(Data extract)

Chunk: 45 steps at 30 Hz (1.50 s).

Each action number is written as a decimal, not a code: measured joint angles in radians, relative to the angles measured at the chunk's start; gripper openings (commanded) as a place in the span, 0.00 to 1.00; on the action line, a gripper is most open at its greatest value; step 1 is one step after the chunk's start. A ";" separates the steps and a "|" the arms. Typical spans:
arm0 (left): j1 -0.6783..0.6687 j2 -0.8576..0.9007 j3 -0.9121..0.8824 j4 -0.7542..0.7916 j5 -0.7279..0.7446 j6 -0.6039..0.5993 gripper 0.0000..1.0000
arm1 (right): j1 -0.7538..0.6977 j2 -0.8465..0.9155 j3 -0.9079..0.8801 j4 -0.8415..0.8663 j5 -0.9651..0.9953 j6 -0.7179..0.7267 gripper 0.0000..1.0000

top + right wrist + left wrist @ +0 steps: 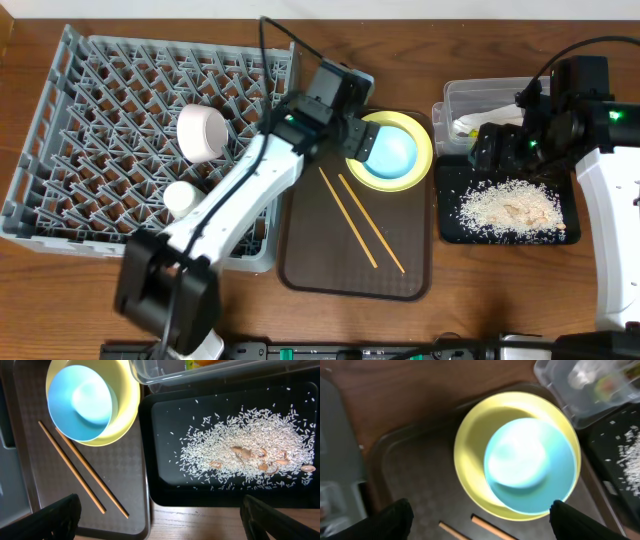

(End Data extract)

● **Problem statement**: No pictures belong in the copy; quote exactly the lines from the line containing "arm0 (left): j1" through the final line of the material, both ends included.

● **Written solution**:
arm0 (left): j1 -0.6783..0.6687 j2 -0.8576..0.9007 j3 -0.9121..0.8824 j4 -0.7542..0.7916 j5 -0.7279..0.7446 j6 -0.6039..0.5993 gripper 0.0000..1.0000
arm1 (right): j1 -0.7538..0.6977 j2 -0.8465..0.9155 j3 -0.9079..0.8801 j4 -0.8415..0.8663 j5 -0.9651..0.9953 j6 -0.7179..0.7267 gripper 0.0000..1.0000

top + right wrist + left wrist @ +0 steps: 

This answer is now finished.